Among the entries below, take the line with "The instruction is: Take" and the line with "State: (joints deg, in", and output them and every line between them exactly, with nothing else.

[Records from a data source]
┄┄┄┄┄┄┄┄┄┄
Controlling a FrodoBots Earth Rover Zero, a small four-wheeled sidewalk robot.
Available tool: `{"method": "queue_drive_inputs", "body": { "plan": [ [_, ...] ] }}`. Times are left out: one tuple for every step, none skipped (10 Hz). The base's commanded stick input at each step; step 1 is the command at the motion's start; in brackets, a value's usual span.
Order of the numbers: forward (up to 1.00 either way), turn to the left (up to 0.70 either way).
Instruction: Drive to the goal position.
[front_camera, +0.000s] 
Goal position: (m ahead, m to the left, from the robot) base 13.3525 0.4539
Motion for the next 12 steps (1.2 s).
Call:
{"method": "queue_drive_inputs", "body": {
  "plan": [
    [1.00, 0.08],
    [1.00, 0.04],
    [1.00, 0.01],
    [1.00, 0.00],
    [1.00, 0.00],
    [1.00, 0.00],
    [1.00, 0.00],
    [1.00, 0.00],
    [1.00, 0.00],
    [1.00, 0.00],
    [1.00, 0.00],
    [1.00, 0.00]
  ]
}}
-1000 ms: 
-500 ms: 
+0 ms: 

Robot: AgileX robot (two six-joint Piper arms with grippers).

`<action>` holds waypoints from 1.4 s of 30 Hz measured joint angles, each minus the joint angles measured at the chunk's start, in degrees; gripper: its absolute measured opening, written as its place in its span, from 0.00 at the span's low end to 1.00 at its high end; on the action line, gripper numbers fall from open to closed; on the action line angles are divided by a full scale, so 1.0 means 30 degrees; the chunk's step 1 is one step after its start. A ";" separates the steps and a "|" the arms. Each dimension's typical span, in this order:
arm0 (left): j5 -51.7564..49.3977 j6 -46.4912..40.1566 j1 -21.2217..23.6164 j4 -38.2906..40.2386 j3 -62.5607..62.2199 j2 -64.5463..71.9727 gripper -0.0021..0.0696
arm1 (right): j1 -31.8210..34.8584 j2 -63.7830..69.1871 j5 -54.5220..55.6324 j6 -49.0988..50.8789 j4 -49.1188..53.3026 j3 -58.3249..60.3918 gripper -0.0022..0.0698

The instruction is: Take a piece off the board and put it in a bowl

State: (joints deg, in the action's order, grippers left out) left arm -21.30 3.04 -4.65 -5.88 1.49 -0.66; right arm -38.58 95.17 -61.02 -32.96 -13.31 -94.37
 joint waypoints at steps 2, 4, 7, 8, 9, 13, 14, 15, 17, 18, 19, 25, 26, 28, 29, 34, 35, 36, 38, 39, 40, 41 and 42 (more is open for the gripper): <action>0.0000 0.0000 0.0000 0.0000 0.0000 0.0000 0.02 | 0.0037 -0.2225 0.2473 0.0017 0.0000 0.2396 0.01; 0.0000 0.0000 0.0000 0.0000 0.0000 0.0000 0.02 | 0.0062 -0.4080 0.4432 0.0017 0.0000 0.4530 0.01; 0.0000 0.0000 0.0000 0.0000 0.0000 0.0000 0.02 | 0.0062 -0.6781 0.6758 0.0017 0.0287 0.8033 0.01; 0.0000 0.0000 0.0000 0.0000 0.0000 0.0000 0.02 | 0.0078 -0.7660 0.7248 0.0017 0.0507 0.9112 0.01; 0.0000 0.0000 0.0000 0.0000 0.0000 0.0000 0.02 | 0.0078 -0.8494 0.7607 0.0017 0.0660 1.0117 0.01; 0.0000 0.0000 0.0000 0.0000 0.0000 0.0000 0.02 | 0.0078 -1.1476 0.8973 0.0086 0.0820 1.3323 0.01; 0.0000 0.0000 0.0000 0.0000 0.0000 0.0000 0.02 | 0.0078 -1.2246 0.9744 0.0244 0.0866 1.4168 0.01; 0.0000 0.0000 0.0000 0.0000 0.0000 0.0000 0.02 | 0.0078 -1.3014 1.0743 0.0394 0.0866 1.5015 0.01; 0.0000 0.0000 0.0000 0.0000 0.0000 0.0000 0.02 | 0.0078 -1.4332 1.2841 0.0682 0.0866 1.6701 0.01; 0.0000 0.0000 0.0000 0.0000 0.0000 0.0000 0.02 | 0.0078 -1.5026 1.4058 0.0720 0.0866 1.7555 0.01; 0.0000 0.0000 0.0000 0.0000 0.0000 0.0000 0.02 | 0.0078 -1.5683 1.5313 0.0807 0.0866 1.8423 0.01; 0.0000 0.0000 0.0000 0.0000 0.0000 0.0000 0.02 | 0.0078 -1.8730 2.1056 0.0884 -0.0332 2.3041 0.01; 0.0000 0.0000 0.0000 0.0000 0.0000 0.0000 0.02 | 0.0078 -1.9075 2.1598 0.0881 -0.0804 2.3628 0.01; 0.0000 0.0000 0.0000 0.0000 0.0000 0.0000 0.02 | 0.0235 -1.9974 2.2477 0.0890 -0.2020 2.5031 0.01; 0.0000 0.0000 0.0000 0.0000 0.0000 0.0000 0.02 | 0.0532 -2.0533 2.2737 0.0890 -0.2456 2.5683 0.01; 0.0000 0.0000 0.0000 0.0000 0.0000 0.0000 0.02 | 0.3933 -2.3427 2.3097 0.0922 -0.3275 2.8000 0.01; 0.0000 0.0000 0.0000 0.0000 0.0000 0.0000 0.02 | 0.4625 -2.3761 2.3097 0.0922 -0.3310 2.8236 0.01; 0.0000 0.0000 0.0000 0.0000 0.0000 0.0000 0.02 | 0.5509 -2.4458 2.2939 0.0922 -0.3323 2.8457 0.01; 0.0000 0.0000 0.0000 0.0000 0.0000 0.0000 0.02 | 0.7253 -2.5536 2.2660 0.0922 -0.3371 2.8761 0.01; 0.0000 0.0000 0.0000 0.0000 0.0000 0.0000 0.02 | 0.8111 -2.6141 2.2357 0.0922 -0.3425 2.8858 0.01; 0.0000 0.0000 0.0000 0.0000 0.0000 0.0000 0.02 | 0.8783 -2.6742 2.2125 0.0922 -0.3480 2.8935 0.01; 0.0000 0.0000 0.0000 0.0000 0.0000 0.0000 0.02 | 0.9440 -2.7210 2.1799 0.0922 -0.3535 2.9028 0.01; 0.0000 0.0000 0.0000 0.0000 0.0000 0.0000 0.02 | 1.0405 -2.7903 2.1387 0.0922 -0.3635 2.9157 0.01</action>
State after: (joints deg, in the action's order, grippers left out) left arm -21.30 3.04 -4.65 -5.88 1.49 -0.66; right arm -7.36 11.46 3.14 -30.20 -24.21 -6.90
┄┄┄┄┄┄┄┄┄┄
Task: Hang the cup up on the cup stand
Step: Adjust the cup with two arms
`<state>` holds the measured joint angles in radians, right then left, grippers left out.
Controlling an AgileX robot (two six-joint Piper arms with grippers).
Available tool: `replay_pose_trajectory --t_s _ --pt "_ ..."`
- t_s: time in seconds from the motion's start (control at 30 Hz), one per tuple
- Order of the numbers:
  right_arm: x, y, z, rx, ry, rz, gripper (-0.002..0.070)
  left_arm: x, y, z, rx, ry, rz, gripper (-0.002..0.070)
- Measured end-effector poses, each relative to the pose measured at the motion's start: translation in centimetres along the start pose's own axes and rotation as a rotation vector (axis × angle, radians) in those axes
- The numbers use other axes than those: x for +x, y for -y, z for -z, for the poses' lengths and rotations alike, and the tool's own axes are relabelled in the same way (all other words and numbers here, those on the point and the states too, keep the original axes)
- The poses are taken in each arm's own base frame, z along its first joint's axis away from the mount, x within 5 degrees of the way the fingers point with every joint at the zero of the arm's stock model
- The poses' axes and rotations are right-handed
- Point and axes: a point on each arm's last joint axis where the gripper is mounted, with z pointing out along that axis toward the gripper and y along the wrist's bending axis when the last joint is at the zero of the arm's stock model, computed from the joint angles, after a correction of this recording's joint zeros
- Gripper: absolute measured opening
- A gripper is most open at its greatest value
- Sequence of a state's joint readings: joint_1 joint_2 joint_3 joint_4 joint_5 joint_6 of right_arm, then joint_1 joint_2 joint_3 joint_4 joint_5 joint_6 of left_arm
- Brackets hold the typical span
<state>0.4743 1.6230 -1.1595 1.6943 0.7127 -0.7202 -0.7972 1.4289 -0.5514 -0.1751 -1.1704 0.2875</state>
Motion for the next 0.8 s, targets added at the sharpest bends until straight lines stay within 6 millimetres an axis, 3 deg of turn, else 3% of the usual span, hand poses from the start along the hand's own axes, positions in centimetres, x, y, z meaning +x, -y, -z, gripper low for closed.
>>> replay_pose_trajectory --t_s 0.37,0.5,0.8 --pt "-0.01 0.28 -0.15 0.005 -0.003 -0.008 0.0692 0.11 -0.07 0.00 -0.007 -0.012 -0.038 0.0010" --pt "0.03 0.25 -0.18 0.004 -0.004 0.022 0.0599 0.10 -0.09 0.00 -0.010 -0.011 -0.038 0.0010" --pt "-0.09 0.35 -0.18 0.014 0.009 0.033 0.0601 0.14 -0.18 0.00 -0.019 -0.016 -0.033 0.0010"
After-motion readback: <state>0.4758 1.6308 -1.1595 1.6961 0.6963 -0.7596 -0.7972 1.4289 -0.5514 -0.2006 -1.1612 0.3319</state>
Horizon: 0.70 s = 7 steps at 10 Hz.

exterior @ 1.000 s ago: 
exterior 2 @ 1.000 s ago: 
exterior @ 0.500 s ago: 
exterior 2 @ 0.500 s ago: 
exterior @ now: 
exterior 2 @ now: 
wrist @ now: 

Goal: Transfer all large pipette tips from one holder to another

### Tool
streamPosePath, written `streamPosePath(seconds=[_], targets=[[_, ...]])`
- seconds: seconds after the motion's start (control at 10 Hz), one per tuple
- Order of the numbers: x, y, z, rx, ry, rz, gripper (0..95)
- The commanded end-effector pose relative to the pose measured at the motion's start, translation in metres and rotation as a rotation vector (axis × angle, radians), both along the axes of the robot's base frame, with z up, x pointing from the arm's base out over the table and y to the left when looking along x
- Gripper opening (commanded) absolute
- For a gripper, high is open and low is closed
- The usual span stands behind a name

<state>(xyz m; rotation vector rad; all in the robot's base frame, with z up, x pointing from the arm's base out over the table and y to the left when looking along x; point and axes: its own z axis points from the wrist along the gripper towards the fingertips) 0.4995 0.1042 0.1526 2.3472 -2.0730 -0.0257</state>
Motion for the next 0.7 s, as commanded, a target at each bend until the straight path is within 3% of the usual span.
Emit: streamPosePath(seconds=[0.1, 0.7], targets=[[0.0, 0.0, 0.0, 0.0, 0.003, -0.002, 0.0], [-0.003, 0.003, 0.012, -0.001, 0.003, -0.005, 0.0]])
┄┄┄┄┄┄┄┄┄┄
▶ _Written answer_
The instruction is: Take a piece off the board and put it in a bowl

State: (joints deg, in the action's order, grippers left out) left arm -21.30 3.04 -4.65 -5.88 1.49 -0.66; right arm -38.58 95.17 -61.02 -32.96 -13.31 -94.37

The answer has been written out completely.